[imagesource: Tolga Akmen / AFP via Getty Images]
We’re all (overly) familiar with the impressionist artist Vincent van Gogh’s Starry Night, Sunflowers, Irises, loopy bedroom scenes, and lopsided self-portraits.
Too many of us have one or more of these masterpieces recreated on our socks, bags, and T-shirts as a cool nod to how ‘artsy’ we are – I refuse to believe that it’s just me.
But I bet doting fans of the one-eared wonder – also, one of the most important and popular artists in the world (in the ‘artsy’ kind’s defence) – never knew about this secret painting that has just come to light.
The National Galleries of Scotland just discovered a previously unknown van Gogh self-portrait during an X-ray of one of his other paintings.
During a routine examination of the Dutch artist’s Head of a Peasant Woman, which was completed in 1884 or 1885, for an upcoming exhibition, the gallery’s conservators came across the hidden gem.
Behind layers of glue and cardboard at the back of the canvas, a scratchy-looking man with a beard in a brimmed hat and neckerchief, believed to be van Gogh himself, was peeping out:
Behold:
Robb Report has a word from the gallery:
“Moments like this are incredibly rare,” Frances Fowle, the senior curator of French art at the National Galleries, said in a statement.
“What an incredible gift for Scotland, and one that will forever be in the care of the National Galleries.

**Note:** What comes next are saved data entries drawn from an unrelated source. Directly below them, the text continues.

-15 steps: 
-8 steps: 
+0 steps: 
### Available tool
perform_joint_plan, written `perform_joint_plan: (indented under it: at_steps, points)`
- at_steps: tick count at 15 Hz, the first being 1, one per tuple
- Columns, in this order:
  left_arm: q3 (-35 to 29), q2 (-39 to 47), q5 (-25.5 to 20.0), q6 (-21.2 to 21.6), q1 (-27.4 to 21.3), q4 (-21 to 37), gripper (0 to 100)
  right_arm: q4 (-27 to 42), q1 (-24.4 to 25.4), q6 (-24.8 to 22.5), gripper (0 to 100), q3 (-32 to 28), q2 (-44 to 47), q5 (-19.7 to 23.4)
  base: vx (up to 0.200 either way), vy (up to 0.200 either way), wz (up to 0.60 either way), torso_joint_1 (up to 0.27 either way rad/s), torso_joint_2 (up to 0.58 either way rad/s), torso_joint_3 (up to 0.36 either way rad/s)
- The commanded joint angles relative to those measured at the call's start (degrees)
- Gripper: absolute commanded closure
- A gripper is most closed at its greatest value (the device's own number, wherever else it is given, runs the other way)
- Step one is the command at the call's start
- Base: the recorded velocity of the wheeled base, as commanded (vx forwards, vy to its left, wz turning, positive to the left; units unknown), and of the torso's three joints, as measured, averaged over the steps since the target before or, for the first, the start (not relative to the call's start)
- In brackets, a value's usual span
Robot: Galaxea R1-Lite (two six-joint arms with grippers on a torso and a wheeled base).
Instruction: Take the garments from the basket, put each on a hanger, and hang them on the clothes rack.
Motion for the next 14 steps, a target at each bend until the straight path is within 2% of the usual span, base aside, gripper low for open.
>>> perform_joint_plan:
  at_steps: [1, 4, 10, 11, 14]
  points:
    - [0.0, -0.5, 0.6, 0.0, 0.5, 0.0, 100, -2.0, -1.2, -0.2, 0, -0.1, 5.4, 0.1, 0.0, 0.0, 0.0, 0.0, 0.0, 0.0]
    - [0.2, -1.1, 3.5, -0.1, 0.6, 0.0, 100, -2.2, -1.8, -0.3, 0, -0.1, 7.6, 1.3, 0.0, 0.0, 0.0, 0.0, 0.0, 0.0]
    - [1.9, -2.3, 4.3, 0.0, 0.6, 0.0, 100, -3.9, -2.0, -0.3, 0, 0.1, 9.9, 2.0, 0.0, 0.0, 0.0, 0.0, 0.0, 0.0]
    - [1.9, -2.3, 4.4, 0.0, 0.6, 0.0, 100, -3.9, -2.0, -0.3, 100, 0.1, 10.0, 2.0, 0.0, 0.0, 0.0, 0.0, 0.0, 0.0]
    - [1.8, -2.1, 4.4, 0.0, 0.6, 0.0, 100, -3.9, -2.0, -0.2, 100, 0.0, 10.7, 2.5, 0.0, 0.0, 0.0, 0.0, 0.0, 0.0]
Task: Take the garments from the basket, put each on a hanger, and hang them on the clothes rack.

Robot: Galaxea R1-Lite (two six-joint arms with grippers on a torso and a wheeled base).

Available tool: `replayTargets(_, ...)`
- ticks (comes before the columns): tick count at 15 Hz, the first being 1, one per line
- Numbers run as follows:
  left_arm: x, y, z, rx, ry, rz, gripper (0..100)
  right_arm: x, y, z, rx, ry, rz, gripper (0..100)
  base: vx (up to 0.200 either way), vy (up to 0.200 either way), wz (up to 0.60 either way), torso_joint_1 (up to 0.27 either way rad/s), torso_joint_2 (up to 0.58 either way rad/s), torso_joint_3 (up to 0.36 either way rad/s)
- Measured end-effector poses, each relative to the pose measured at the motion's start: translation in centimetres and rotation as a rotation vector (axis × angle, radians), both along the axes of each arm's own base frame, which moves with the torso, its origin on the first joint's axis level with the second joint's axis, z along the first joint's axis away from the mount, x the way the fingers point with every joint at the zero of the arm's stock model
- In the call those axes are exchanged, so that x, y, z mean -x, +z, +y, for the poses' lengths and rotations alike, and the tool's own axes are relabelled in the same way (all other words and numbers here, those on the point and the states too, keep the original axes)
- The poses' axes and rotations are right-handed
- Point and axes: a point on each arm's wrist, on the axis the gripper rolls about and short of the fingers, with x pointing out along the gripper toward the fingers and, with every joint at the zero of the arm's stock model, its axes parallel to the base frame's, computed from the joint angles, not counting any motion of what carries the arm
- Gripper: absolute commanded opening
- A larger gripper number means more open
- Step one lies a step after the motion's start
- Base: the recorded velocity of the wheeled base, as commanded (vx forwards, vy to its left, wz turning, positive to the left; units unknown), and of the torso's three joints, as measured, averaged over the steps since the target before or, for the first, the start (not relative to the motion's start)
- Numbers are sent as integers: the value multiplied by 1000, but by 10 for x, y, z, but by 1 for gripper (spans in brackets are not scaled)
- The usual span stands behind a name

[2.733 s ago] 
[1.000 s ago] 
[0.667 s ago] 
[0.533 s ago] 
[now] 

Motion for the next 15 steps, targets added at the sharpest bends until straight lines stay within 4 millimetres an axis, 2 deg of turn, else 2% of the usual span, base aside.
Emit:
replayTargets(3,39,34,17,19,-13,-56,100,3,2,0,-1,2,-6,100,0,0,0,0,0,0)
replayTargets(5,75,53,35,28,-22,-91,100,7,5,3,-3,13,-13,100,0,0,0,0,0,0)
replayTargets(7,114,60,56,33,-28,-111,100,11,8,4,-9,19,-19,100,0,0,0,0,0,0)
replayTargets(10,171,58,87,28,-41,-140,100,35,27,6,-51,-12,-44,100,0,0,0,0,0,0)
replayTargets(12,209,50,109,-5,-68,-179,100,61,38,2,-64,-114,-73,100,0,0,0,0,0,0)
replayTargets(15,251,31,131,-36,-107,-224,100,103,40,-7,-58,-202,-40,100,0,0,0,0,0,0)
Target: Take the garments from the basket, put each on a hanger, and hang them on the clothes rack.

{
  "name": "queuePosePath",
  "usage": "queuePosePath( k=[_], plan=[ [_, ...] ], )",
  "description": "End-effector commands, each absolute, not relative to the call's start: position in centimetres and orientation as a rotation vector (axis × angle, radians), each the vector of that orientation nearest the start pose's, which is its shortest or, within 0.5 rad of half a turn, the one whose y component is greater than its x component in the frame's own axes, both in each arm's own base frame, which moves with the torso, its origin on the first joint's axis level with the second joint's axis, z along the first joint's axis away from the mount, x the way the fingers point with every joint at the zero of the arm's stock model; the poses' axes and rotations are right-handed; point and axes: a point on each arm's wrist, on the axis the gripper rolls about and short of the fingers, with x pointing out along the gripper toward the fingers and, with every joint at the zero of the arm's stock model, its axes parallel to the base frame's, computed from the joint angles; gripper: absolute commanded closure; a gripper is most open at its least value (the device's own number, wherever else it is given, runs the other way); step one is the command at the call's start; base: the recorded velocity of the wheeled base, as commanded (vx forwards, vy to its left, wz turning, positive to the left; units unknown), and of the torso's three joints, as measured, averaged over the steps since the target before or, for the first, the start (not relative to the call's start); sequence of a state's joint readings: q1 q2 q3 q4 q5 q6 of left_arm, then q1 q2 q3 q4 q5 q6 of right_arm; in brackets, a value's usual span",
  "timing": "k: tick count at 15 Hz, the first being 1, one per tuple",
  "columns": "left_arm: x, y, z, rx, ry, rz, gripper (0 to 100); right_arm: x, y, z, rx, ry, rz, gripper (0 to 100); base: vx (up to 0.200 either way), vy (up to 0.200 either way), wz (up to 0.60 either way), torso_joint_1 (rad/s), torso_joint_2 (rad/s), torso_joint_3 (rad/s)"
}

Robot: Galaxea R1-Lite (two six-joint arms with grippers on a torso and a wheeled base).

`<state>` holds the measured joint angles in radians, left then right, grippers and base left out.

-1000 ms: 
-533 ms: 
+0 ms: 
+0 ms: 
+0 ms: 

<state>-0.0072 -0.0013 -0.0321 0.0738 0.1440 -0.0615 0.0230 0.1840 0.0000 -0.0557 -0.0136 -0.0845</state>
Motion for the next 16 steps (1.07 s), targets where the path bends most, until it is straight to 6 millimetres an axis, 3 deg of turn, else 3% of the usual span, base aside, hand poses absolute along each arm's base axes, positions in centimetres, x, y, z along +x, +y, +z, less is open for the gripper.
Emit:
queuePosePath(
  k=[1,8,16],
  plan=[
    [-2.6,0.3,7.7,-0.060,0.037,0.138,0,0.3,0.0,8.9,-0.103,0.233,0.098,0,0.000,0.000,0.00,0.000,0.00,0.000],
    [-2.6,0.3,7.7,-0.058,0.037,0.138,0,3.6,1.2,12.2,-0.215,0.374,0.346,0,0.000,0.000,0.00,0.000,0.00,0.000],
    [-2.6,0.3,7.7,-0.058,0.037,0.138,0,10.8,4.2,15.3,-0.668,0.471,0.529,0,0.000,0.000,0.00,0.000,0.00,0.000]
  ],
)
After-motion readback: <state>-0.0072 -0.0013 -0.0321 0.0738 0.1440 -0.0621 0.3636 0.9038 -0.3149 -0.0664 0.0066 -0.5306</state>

We are very excited to share this thrilling discovery in our big summer exhibition ‘A Taste for Impressionism.’”
Hold your horses, though – that image you see is merely the X-ray image. The actual portrait is still under heaps of glue and cardboard and will need to be delicately prised out by professionals over time.
Van Gogh was a master recycler – being poor and all, I suppose he had no choice – and would often paint over works or use the opposite side of the canvas as a way to save money.
In fact, a couple of other verso portraits have been discovered, with five examples hanging in Amsterdam’s Van Gogh Museum and others housed at the Metropolitan Museum of Art, the Wadsworth Atheneum Museum of Art in Connecticut, and the Kunstmuseum Den Haag in the Hague.
You can see this latest one if you happen to be in Scotland for the upcoming Royal Scottish Academy exhibit.
‘A Taste for Impressionism’ will be on view from July 30 to November 13.